"""

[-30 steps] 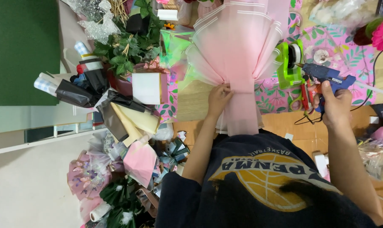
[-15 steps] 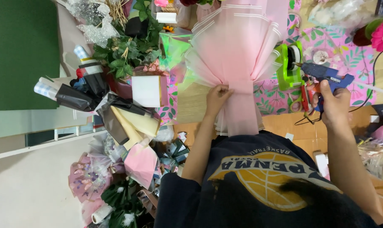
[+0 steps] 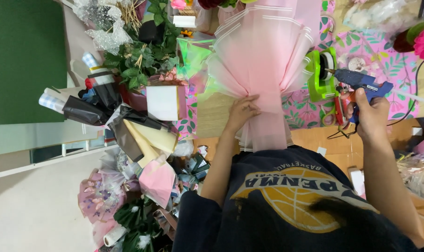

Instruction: The person wraps a bouquet of artificial flowers in pink and iridescent paper. They use a hot glue gun to secure the paper layers and attach decorative butterfly cutouts to the wrapping.

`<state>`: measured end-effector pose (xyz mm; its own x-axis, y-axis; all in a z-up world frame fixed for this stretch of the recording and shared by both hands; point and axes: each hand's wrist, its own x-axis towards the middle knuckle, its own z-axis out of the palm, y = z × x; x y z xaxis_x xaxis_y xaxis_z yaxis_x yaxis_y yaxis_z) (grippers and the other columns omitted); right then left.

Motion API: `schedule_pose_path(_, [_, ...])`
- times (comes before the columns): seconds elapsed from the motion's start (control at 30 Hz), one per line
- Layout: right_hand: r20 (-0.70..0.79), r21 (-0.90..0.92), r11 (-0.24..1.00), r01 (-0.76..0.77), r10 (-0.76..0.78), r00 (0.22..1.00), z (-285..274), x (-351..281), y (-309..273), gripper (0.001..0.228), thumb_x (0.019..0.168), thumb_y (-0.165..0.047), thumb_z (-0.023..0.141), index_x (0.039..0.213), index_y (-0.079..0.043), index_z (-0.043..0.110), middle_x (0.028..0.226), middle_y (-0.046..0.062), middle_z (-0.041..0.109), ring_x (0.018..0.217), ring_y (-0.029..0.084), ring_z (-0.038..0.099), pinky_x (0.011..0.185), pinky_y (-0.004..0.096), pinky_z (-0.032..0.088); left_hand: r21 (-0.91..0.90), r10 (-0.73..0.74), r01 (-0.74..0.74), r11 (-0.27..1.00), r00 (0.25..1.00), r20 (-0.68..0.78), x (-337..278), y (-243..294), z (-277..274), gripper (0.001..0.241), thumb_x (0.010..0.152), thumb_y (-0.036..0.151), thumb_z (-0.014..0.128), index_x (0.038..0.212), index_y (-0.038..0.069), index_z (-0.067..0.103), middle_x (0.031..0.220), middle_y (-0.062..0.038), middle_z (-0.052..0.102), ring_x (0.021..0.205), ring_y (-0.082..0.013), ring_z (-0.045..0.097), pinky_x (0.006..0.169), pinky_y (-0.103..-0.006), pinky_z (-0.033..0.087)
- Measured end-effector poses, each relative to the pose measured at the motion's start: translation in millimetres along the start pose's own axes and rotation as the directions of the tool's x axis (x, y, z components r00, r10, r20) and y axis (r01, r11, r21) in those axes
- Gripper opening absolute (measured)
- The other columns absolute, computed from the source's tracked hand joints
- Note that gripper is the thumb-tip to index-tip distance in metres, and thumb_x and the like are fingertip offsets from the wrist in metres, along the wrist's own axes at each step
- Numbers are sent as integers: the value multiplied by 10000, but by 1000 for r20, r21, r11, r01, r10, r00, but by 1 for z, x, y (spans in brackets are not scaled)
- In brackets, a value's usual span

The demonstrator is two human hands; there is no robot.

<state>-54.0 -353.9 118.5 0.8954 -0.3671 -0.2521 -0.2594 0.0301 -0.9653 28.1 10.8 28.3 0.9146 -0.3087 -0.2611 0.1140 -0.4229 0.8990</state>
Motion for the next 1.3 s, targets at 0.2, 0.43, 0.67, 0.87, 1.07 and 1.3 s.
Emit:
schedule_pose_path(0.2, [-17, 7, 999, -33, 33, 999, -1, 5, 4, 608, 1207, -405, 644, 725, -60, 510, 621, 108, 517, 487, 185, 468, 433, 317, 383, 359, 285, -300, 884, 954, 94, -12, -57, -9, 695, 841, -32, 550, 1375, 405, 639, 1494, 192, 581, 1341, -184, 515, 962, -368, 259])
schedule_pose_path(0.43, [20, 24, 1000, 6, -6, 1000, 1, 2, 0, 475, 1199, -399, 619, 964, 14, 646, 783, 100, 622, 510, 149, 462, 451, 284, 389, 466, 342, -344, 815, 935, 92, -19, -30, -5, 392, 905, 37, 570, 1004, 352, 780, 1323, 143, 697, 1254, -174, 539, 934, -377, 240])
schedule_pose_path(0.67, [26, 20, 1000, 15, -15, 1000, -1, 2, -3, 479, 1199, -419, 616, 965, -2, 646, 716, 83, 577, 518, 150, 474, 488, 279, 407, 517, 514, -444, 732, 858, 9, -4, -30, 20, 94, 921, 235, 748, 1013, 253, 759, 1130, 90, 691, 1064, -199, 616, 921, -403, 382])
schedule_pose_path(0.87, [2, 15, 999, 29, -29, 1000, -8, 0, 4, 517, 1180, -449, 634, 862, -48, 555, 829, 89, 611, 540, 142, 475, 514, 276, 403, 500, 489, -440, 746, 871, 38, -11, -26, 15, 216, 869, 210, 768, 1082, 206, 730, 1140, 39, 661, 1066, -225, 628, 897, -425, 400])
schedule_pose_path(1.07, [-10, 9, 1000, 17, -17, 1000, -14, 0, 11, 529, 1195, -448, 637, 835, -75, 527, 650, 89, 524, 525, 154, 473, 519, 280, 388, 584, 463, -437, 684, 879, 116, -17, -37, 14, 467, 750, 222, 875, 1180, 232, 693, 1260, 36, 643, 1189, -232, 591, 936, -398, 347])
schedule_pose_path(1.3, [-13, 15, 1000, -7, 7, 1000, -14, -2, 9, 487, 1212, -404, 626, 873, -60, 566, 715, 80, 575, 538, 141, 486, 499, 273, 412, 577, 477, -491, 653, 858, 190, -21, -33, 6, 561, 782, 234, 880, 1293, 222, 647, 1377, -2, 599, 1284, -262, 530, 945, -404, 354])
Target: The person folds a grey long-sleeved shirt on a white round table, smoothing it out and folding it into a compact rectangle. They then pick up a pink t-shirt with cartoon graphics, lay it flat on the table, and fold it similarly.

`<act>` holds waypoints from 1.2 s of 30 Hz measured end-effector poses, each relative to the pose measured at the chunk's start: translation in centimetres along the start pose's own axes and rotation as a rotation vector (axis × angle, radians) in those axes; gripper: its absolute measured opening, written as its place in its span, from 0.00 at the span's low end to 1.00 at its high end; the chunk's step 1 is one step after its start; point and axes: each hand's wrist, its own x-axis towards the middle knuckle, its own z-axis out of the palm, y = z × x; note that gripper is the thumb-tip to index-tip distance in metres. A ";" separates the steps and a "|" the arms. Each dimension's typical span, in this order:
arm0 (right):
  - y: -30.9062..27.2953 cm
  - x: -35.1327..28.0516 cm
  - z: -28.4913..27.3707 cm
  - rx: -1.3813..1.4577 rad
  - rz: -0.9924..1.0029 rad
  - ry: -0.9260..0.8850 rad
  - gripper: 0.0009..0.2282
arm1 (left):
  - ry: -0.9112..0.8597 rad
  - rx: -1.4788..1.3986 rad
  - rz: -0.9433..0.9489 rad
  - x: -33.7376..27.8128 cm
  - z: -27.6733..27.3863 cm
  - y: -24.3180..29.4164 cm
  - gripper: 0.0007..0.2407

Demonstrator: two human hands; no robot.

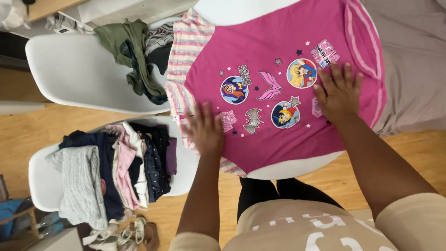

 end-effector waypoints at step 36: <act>7.2 -10.3 -5.4 1.432 1.142 -0.114 0.30 | -0.098 -1.625 -0.890 -12.3 7.9 -7.9 0.28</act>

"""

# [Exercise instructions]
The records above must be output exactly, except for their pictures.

# [Answer box]
[-30 steps] 
[-15 steps] 
[+0 steps] 

Instruction: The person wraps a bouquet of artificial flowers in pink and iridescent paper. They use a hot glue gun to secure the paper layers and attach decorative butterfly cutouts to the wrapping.

`<state>`: measured end-effector pose (xyz mm; its own x-axis, y-axis; all in a z-up world frame fixed for this stretch of the recording and shared by both hands; point and axes: each hand's wrist, its own x-axis towards the middle knuckle, its own z-axis out of the palm, y = z × x; x y z xaxis_x xaxis_y xaxis_z yaxis_x yaxis_y yaxis_z) (grippers and the other columns omitted); right then left.

Motion API: `schedule_pose_path(_, [_, ...])`
- times (comes before the columns): seconds elapsed from the motion's start (control at 30 Hz), one per line
- Layout: right_hand: r20 (-0.70..0.79), r21 (-0.90..0.92), r11 (-0.24..1.00), r01 (-0.76..0.77), r10 (-0.76..0.78), r00 (0.22..1.00), z (-285..274), x (-351..281), y (-309..273), gripper (0.001..0.228), thumb_x (0.019..0.168), thumb_y (-0.165..0.047), thumb_z (-0.023..0.141), index_x (0.039..0.213), index_y (-0.079..0.043), index_z (-0.043..0.110), middle_x (0.028..0.226), middle_y (-0.046..0.062), middle_z (-0.041..0.109), ring_x (0.018..0.217), ring_y (-0.029..0.084), ring_z (-0.038..0.099), pinky_x (0.011..0.185), pinky_y (-0.004..0.096), pinky_z (-0.032..0.088); left_hand: r21 (-0.91..0.90), r10 (-0.73..0.74), r01 (-0.74..0.74), r11 (-0.27..1.00), r00 (0.25..1.00), r20 (-0.68..0.78), x (-337..278), y (-243..294), z (-277..274), gripper (0.001..0.241), thumb_x (0.010..0.152), thumb_y (-0.036..0.151), thumb_z (-0.014..0.128), index_x (0.038..0.212), index_y (-0.038..0.069), index_z (-0.067..0.103), middle_x (0.031..0.220), middle_y (-0.062..0.038), middle_z (-0.052..0.102), ring_x (0.021..0.205), ring_y (-0.082..0.013), ring_z (-0.045..0.097), pinky_x (0.006..0.169), pinky_y (-0.103..-0.006), pinky_z (-0.033..0.087)
- Measured end-effector poses, each relative to the pose measured at the motion's start: translation in millimetres along the start pose's own axes and rotation as the directions of the tool's x axis (x, y, z components r00, r10, r20) and y axis (r01, r11, r21) in those axes
- Gripper opening absolute (measured)
- The other columns absolute, computed from the source's tracked hand joints
- Note that gripper is the thumb-tip to index-tip distance in metres, and thumb_x and the like are fingertip offsets from the wrist in metres, along the wrist's own axes at each step
- Numbers are sent as integers: the value multiplied by 10000, but by 1000 for r20, r21, r11, r01, r10, r00, but by 1 for z, x, y (spans in brackets are not scaled)
- In brackets, a value's usual span

The demonstrator is two human hands; there is no robot.

<state>-54.0 -353.9 118.5 0.8954 -0.3671 -0.2521 -0.2594 0.0301 -0.9653 28.1 10.8 28.3 0.9146 -0.3087 -0.2611 0.1140 -0.4229 0.8990</state>
Motion for the next 1.3 s, targets at 0.2, 0.43, 0.67, 0.87, 1.07 and 1.3 s.
Emit:
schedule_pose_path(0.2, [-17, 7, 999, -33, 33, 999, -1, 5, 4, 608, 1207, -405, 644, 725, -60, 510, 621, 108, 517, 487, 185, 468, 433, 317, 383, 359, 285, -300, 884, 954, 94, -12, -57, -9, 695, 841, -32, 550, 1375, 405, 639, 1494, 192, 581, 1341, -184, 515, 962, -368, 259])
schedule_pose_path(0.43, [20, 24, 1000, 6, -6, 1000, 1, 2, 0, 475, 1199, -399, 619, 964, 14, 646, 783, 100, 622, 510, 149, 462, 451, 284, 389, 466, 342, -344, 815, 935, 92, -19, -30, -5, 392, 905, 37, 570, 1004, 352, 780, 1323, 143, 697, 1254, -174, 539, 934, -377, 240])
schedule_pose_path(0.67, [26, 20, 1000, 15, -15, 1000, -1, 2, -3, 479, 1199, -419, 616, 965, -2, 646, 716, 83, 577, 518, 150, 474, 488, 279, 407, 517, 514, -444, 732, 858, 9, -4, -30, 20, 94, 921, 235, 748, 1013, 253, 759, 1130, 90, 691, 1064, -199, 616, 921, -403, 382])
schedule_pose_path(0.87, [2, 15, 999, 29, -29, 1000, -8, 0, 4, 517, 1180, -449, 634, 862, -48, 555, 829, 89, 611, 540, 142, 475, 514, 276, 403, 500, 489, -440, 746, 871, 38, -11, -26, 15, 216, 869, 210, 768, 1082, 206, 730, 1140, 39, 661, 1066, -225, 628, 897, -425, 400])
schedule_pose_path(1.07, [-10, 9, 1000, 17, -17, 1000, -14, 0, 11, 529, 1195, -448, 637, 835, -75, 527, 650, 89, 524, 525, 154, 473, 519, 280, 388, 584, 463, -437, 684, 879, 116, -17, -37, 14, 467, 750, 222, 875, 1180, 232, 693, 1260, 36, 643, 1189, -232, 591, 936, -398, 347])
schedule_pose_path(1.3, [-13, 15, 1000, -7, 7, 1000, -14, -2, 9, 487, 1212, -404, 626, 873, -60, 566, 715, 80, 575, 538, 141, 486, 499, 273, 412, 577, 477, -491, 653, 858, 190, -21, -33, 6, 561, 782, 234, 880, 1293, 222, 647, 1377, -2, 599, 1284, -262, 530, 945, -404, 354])
Target: The person folds a grey long-sleeved shirt on a white round table, smoothing it out and folding it into a compact rectangle. They then pick up a pink t-shirt with cartoon graphics, lay it flat on the table, and fold it similarly.

`<act>` holds waypoints from 1.2 s of 30 Hz measured end-effector poses, each relative to the pose measured at the chunk's start: translation in centimetres along the start pose's own axes and rotation as a rotation vector (axis × angle, radians) in those axes; gripper: its absolute measured opening, written as its place in its span, from 0.00 at the span's low end to 1.00 at its high end; the chunk's step 1 is one step after its start; point and axes: each hand's wrist, its own x-axis towards the middle knuckle, its own z-axis out of the palm, y = z × x; note that gripper is the thumb-tip to index-tip distance in metres. A ";" separates the steps and a "|" the arms. Each dimension's typical span, in this order:
arm0 (right):
  - y: -30.9062..27.2953 cm
  - x: -35.1327..28.0516 cm
  - z: -28.4913..27.3707 cm
  - rx: -1.3813..1.4577 rad
  - rz: -0.9924..1.0029 rad
  - ry: -0.9260..0.8850 rad
  - gripper: 0.0009..0.2282
arm1 (left):
  - ry: -0.9112..0.8597 rad
  - rx: -1.4788..1.3986 rad
  - rz: -0.9433..0.9489 rad
  - x: -33.7376..27.8128 cm
  - z: -27.6733..27.3863 cm
  - y: -24.3180..29.4164 cm
  - gripper: 0.0007..0.2407

Demonstrator: two human hands; no robot.


 end-effector waypoints at step 36: <act>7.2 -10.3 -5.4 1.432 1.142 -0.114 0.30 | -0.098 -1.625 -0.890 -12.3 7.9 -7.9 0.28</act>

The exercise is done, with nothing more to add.